Das zweite Fragezeichen betrifft die euroskeptischen Kräfte. Italiens Innenminister Matteo Salvini, Chef der rechtspopulistischen Lega, hat die Gründung einer rechten Allianz für die Europawahl angekündigt. Interesse an einer Teilnahme bekundeten die FPÖ, die „Partei für die Freiheit“ des niederländischen Rechtspopulisten Geert Wilders und Marine Le Pens rechtspopulistische „Nationale Versammlung“ (RN) aus Frankreich.

Der italienische Innenminister, Matteo Salvini
AP/ANSA/Massimo Percossi
Italiens Innenminister Matteo Salvini will die rechten Parteien in Europa unter einem Dach vereinen

Auch Steve Bannon, der frühere Chefstratege von US-Präsident Donald Trump, will mit Hilfe einer Stiftung namens „The Movement“ bei der Wahl mitmischen. „Eine große euroskeptische Fraktion hätte sehr viel Durchschlagskraft. Das ist das Horrorszenario für das Europäische Parlament und die Institutionen im nächsten Zyklus“, sagt Rappold.

Man könne davon ausgehen, dass der Anteil der euroskeptischen Parteien im Parlament nach der EU-Wahl wieder bei etwa 20 Prozent liegen werde. Rappold: „Die Mainstream-Parteien werden eine größere Allianz schmieden müssen, um einen Kommissionspräsidenten ins Amt zu bringen. Das wird zwar schwieriger sein, die Entscheidung an sich werden die Rechtspopulisten aber nicht beeinflussen können.“

Orban und der Brückenbau

EVP-Spitzenkandidat Weber genießt freilich das uneingeschränkte Vertrauen seiner Fraktion. Beim EVP-Kongress in Helsinki votierten fast 80 Prozent der Delegierten für den aus Bayern stammenden CSU-Politiker, der seit vier Jahren die EVP-Fraktion im Europaparlament anführt. Unter den EVP-Staats- und -Regierungsspitzen reicht die Unterstützung für Weber von Deutschlands Kanzlerin Merkel über Bundeskanzler Sebastian Kurz (ÖVP) bis hin zu Ungarns rechtskonservativem Regierungschef Viktor Orban.

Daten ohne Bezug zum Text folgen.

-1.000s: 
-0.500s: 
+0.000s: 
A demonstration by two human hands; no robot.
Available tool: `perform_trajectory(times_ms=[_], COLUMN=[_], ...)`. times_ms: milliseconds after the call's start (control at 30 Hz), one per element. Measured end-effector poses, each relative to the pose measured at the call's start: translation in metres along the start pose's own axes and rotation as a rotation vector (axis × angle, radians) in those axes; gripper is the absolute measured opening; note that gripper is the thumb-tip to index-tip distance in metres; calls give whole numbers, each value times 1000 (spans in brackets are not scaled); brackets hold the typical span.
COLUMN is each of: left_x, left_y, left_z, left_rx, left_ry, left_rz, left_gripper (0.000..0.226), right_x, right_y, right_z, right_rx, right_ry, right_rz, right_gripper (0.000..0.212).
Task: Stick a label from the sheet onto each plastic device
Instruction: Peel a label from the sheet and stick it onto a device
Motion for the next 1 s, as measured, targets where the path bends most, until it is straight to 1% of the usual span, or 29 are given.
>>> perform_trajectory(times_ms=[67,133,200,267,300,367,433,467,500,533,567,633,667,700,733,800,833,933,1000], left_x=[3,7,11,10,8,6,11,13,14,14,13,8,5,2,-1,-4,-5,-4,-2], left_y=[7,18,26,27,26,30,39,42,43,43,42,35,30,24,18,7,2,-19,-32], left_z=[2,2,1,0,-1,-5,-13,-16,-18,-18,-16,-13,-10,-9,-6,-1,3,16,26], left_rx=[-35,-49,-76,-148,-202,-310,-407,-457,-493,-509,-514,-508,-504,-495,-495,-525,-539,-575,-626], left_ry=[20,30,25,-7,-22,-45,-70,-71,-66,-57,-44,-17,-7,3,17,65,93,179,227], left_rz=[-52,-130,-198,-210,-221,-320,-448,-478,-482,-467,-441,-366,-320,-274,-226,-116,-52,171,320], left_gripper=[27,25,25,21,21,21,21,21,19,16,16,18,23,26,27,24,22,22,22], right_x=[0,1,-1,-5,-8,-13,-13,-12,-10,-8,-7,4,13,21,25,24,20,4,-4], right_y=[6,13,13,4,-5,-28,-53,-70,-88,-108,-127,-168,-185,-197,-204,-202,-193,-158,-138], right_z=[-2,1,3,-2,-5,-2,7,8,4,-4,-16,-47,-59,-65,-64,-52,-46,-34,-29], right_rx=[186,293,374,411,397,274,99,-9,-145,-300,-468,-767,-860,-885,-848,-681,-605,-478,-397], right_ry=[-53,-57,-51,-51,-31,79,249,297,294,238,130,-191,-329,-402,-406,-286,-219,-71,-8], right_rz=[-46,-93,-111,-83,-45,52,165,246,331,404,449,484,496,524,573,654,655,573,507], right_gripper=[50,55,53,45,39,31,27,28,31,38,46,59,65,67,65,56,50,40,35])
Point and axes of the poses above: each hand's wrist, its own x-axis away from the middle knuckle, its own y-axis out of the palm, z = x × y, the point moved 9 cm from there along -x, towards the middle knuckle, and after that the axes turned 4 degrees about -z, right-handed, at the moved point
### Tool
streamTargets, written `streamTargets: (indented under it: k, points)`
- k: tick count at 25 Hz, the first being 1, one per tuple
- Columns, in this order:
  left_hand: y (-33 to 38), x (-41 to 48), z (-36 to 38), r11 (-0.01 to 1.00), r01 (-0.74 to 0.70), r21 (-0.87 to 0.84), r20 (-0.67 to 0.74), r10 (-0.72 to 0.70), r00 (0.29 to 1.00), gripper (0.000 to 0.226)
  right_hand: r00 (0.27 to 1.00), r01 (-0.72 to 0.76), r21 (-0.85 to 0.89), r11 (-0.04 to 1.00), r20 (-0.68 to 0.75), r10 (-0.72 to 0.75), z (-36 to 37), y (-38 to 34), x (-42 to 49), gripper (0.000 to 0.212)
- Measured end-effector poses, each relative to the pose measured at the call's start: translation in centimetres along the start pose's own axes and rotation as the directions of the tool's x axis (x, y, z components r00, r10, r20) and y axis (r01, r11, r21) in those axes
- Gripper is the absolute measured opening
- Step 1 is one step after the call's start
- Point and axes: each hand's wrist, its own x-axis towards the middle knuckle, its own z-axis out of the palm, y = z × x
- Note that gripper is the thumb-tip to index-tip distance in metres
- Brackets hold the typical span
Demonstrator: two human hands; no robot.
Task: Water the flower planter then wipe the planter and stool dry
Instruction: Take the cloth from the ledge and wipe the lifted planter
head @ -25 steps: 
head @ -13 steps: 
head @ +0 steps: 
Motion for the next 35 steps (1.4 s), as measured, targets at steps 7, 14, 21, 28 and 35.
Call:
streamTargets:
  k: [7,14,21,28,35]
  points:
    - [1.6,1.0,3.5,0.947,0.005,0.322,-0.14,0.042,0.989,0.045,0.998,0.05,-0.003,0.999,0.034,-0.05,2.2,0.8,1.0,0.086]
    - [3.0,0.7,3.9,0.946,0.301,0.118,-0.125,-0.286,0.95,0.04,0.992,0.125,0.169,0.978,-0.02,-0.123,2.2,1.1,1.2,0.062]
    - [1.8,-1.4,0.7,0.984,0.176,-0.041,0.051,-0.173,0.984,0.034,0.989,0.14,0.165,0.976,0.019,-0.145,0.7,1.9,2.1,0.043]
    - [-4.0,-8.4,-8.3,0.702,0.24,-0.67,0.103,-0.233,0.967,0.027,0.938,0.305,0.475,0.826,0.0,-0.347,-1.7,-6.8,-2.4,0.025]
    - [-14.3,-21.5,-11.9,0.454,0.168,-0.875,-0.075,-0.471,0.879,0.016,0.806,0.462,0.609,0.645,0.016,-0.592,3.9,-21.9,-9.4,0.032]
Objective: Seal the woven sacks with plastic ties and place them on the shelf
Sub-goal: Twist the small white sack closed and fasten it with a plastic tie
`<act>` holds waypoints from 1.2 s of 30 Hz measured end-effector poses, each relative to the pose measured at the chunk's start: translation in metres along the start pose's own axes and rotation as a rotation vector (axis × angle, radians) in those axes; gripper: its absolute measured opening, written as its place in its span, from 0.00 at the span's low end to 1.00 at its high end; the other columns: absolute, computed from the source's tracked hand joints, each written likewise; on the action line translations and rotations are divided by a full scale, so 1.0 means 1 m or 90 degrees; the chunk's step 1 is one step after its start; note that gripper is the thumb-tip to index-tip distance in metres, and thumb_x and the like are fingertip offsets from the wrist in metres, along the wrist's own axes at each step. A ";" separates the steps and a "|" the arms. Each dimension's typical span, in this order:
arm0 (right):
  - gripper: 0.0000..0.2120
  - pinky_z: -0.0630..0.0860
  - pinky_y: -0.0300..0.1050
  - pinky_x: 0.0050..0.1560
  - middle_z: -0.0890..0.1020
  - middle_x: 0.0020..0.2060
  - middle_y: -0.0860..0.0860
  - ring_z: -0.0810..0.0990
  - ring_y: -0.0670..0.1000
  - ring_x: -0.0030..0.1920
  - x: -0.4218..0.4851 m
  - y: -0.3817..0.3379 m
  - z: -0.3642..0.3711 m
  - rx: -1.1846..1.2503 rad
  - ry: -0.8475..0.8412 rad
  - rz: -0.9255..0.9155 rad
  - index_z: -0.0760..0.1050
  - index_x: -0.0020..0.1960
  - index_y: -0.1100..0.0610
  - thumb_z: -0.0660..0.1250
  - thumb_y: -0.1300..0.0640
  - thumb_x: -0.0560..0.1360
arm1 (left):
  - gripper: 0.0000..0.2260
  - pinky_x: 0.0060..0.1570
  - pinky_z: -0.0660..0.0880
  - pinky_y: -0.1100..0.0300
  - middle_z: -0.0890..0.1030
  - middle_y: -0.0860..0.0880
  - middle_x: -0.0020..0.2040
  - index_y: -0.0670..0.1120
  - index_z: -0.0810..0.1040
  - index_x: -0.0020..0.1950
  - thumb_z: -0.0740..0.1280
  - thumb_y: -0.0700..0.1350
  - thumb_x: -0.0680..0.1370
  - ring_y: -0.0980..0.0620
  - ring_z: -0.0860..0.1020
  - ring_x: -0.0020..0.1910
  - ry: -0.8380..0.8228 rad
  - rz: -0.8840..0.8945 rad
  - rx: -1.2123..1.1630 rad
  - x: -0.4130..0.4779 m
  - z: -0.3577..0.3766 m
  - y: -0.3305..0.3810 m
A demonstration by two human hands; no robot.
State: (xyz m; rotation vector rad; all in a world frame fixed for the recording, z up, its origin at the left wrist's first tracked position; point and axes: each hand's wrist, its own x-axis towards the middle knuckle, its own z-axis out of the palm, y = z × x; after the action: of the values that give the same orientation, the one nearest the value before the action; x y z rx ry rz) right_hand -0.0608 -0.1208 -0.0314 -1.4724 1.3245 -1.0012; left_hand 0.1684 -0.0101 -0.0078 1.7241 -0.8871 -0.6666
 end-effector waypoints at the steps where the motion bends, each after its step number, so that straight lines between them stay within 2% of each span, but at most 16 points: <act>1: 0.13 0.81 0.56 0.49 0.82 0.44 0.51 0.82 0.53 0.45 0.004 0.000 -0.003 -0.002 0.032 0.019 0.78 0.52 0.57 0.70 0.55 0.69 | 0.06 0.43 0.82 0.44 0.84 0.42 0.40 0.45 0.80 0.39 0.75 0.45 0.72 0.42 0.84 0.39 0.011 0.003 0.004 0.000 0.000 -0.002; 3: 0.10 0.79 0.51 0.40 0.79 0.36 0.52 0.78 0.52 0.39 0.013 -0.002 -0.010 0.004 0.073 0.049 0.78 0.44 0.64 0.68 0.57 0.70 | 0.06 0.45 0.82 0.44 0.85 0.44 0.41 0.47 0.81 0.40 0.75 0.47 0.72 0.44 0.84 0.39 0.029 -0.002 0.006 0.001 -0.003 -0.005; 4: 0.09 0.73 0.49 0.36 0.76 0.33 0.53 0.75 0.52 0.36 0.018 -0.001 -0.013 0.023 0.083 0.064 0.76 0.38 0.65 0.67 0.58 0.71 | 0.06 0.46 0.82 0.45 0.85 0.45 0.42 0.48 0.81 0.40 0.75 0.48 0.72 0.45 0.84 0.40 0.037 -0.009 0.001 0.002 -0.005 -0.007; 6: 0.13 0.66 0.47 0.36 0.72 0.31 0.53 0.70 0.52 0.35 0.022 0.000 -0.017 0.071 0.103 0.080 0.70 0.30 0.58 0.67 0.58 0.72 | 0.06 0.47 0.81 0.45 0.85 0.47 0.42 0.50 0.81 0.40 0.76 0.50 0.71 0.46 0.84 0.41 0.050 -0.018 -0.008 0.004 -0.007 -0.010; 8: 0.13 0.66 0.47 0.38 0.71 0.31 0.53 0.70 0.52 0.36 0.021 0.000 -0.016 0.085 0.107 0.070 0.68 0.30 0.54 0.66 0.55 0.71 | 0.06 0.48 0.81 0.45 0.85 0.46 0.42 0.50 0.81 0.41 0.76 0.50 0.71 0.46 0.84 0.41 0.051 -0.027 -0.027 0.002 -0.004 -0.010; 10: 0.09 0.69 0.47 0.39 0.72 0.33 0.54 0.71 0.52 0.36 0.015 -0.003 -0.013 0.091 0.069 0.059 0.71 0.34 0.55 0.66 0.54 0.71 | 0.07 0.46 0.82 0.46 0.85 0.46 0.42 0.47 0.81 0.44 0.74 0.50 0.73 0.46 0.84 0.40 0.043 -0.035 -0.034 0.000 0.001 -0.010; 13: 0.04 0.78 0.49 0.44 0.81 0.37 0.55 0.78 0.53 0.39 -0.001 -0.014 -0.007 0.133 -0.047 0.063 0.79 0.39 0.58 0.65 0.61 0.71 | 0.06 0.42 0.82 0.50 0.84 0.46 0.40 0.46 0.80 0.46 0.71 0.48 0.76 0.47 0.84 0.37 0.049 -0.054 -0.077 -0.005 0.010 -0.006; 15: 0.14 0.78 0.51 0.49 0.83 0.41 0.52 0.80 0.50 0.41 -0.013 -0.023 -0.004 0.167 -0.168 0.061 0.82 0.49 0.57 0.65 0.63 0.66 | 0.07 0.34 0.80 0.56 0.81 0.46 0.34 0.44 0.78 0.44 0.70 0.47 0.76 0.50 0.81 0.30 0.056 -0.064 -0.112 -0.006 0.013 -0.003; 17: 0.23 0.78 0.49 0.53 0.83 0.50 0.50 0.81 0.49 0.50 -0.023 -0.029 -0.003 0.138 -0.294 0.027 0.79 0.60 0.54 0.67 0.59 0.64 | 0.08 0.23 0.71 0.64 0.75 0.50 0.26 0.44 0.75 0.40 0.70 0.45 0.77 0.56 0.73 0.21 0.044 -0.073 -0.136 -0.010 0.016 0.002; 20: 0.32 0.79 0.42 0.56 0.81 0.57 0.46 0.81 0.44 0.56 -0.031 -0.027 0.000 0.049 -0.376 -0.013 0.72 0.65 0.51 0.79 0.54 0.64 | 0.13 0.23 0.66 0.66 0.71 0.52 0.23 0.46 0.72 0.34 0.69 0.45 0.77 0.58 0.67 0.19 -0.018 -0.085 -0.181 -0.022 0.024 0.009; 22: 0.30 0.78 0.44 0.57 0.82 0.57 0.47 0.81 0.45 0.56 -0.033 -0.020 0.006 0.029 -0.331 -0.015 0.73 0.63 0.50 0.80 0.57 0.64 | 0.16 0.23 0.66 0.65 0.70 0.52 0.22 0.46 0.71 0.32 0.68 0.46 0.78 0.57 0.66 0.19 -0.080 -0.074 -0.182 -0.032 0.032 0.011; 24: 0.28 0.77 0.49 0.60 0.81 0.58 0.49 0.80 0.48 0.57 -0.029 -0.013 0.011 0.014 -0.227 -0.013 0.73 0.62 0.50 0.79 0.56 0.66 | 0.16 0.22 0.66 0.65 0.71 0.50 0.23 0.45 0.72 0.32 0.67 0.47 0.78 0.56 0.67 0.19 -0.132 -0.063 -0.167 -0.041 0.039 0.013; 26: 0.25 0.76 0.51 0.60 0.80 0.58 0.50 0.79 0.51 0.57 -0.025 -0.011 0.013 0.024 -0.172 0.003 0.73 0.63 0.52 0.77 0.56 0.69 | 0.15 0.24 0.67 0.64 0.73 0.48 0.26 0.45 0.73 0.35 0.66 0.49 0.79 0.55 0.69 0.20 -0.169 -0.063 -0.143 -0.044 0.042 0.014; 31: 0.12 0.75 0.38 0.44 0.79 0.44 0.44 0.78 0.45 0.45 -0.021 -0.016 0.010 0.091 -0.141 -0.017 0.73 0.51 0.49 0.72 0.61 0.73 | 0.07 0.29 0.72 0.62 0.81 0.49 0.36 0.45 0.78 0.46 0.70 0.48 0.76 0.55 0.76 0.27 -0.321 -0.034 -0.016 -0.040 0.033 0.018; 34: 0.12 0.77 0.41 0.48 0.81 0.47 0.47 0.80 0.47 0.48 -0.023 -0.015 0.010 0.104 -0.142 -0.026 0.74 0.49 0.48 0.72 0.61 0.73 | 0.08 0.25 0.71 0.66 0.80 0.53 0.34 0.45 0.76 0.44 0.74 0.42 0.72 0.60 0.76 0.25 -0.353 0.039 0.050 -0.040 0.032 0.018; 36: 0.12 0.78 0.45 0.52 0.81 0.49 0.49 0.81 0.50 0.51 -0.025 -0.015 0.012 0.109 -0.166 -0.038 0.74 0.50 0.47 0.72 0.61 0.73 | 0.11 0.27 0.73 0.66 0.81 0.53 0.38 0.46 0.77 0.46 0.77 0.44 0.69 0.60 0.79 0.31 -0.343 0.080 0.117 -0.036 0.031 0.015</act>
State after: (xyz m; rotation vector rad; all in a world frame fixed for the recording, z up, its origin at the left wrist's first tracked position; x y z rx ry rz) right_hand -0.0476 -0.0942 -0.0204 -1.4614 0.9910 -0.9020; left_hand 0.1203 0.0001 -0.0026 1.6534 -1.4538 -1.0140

EU-Spitzenkandidaten Manfred Weber und Alexander Stubb
APA/AFP/Lehtikuva/Heikki Saukkomaa
Weber (l.) setzte sich in Helsinki deutlich gegen seinen Herausforderer, den früheren finnischen Regierungschef Alexander Stubb (r.) durch

Weber kenne die politischen Entscheidungsprozesse in Brüssel „aus dem Effeff“, sagt EPC-Experte Rappold. „Er ist schon sehr lange im Parlament aktiv dabei und bringt als Chef der größten Fraktion gute Voraussetzungen mit, als Kommissionspräsident zu agieren.“

Das dritte Fragezeichen hat mit Webers Positionierung zu tun. Der Bayer betonte wiederholt, ein Brückenbauer sein zu wollen zwischen West- und Ost-, Nord- und Südeuropa. „Das kann in der aktuellen Polarisierung der EU vorteilhaft sein, wenn es ihm tatsächlich gelingt“, sagt Rappold. Es führe aber auch zu Diskussionen – etwa um die Haltung Webers Orban gegenüber.